- **What is required**
Return the records below word for word.

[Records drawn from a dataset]
|---|

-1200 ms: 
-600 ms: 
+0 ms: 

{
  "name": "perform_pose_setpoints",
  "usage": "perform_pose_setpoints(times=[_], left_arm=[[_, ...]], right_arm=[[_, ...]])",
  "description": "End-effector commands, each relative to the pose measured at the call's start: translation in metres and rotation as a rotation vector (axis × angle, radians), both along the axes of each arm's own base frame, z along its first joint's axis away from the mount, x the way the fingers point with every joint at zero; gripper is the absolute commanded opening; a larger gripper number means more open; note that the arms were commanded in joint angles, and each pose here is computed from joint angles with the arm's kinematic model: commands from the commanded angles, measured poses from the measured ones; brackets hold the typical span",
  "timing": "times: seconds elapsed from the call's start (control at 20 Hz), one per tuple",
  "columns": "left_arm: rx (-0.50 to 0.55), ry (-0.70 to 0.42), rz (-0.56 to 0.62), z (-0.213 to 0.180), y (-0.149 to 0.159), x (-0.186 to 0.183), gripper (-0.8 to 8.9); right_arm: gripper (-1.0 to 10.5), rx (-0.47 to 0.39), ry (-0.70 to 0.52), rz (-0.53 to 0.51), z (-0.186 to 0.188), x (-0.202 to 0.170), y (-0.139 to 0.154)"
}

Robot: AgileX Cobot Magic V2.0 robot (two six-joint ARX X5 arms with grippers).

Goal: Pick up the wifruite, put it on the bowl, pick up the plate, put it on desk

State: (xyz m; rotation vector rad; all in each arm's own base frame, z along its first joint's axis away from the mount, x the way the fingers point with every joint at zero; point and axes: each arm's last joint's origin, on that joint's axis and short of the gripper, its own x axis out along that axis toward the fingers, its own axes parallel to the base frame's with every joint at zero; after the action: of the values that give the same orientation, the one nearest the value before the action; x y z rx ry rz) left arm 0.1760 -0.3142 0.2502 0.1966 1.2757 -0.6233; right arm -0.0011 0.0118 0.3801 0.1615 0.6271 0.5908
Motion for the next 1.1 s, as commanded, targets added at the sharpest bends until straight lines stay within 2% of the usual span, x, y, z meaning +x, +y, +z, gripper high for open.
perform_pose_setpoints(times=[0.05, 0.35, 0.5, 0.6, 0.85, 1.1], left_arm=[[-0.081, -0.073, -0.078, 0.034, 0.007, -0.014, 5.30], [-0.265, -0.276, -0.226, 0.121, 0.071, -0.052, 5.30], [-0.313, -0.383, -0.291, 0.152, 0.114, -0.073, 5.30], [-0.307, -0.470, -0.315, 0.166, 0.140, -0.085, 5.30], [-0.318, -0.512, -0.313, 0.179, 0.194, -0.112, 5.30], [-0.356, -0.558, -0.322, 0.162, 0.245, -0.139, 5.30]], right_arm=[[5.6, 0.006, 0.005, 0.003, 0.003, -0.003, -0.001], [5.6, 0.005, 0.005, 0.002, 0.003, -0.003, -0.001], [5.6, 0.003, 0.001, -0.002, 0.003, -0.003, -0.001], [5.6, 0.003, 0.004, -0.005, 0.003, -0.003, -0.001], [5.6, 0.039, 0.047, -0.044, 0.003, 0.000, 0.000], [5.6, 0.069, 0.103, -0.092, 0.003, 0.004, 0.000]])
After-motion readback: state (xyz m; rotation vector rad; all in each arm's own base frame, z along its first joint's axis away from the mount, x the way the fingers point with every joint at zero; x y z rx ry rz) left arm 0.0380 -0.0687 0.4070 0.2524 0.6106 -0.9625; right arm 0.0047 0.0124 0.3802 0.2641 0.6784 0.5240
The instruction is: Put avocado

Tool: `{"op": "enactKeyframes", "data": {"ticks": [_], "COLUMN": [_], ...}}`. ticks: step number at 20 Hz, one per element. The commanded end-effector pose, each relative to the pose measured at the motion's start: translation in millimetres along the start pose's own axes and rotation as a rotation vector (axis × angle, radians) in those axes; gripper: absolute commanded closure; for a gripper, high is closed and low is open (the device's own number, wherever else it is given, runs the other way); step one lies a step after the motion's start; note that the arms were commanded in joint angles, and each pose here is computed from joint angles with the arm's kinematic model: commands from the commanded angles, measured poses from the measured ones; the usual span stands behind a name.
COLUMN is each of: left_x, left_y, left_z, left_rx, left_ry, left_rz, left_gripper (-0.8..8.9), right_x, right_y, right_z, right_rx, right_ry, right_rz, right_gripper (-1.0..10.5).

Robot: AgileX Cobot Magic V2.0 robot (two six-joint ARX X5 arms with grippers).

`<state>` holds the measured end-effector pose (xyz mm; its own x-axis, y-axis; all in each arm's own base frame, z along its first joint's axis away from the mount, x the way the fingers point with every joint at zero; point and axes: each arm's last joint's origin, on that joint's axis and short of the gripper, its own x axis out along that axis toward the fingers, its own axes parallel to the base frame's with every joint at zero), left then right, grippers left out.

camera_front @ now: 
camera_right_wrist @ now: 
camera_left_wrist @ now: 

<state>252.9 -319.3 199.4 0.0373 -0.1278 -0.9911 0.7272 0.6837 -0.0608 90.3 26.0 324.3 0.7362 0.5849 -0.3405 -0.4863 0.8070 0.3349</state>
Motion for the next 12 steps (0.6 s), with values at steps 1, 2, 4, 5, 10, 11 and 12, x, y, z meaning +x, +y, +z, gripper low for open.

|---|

- **Exercise response**
-1200 ms: 
-600 ms: 
+0 ms: 

{
  "name": "perform_pose_setpoints",
  "usage": "perform_pose_setpoints(times=[_], left_arm=[[_, ...]], right_arm=[[_, ...]])",
  "description": "End-effector commands, each relative to the pose measured at the call's start: translation in metres and rotation as a rotation vector (axis × angle, radians), both along the axes of each arm's own base frame, z along its first joint's axis away from the mount, x the way the fingers point with every joint at zero; gripper is the absolute commanded opening; a larger gripper number means more open; note that the arms were commanded in joint angles, and each pose here is computed from joint angles with the arm's kinematic model: commands from the commanded angles, measured poses from the measured ones; brackets hold the typical span",
  "timing": "times: seconds elapsed from the call's start (control at 20 Hz), one per tuple",
  "columns": "left_arm: rx (-0.50 to 0.55), ry (-0.70 to 0.42), rz (-0.56 to 0.62), z (-0.213 to 0.180), y (-0.149 to 0.159), x (-0.186 to 0.183), gripper (-0.8 to 8.9); right_arm: gripper (-1.0 to 10.5), rx (-0.47 to 0.39), ry (-0.70 to 0.52), rz (-0.53 to 0.51), z (-0.186 to 0.188), x (-0.202 to 0.170), y (-0.139 to 0.154)"
}

Robot: AgileX Cobot Magic V2.0 robot (two six-joint ARX X5 arms with grippers).

Goal: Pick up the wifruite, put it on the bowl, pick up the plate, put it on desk

State: (xyz m; rotation vector rad; all in each arm's own base frame, z along its first joint's axis away from the mount, x the way the fingers point with every joint at zero; point and axes: each arm's last joint's origin, on that joint's axis and short of the gripper, its own x axis out along that axis toward the fingers, its own axes parallel to the base frame's with every joint at zero; after the action: of the values that give the same orientation, the one nearest the value before the action; x y z rx ry rz) left arm 0.1760 -0.3142 0.2502 0.1966 1.2757 -0.6233; right arm -0.0011 0.0118 0.3801 0.1615 0.6271 0.5908
Motion for the next 1.1 s, as commanded, targets added at the sharpest bends until straight lines stay within 2% of the usual span, x, y, z meaning +x, +y, +z, gripper high for open.
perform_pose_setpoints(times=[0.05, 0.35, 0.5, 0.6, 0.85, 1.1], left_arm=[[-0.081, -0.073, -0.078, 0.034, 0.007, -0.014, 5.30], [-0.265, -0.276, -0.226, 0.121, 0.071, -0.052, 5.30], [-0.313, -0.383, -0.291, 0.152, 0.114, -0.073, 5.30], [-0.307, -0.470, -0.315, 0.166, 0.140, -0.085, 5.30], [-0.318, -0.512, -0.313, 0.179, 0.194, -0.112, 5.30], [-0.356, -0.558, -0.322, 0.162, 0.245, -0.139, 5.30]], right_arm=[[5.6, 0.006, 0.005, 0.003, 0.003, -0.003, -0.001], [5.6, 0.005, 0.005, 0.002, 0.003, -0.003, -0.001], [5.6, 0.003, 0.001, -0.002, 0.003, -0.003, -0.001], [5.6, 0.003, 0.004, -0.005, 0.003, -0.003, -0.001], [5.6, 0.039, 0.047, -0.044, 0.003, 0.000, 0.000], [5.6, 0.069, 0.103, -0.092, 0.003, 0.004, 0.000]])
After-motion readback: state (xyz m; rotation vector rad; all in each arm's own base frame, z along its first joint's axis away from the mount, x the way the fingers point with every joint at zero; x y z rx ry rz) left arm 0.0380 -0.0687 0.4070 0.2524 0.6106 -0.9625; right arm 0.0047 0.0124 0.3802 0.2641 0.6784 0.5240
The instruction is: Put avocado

Tool: `{"op": "enactKeyframes", "data": {"ticks": [_], "COLUMN": [_], ...}}`. ticks: step number at 20 Hz, one per element. The commanded end-effector pose, each relative to the pose measured at the motion's start: translation in millimetres along the start pose's own axes and rotation as a rotation vector (axis × angle, radians) in those axes; gripper: absolute commanded closure; for a gripper, high is closed and low is open (the device's own number, wherever else it is given, runs the other way); step one lies a step after the motion's start; note that the arms were commanded in joint angles, and each pose here is computed from joint angles with the arm's kinematic model: commands from the commanded angles, measured poses from the measured ones; the usual span stands behind a name.
COLUMN is each of: left_x, left_y, left_z, left_rx, left_ry, left_rz, left_gripper (-0.8..8.9), right_x, right_y, right_z, right_rx, right_ry, right_rz, right_gripper (-1.0..10.5).

Robot: AgileX Cobot Magic V2.0 robot (two six-joint ARX X5 arms with grippers).

`<state>` holds the measured end-effector pose (xyz mm; its own x-axis, y-axis; all in each arm's own base frame, z along its first joint's axis away from the mount, x the way the fingers point with every joint at zero; point and axes: each arm's last joint's origin, on that joint's axis and short of the gripper, its own x axis out along that axis toward the fingers, its own axes parallel to the base frame's with every joint at zero), left then right, grippers left out.

camera_front @ now: 
camera_right_wrist @ now: 
camera_left_wrist @ now: 

<state>252.9 -319.3 199.4 0.0373 -0.1278 -0.9911 0.7272 0.6837 -0.0608 90.3 26.0 324.3 0.7362 0.5849 -0.3405 -0.4863 0.8070 0.3349</state>
Motion for the next 12 steps (0.6 s), with values at steps 1, 2, 4, 5, 10, 11 and 12, x, y, z meaning +x, +y, +z, gripper low for open.

What the exercise asked for is now complete.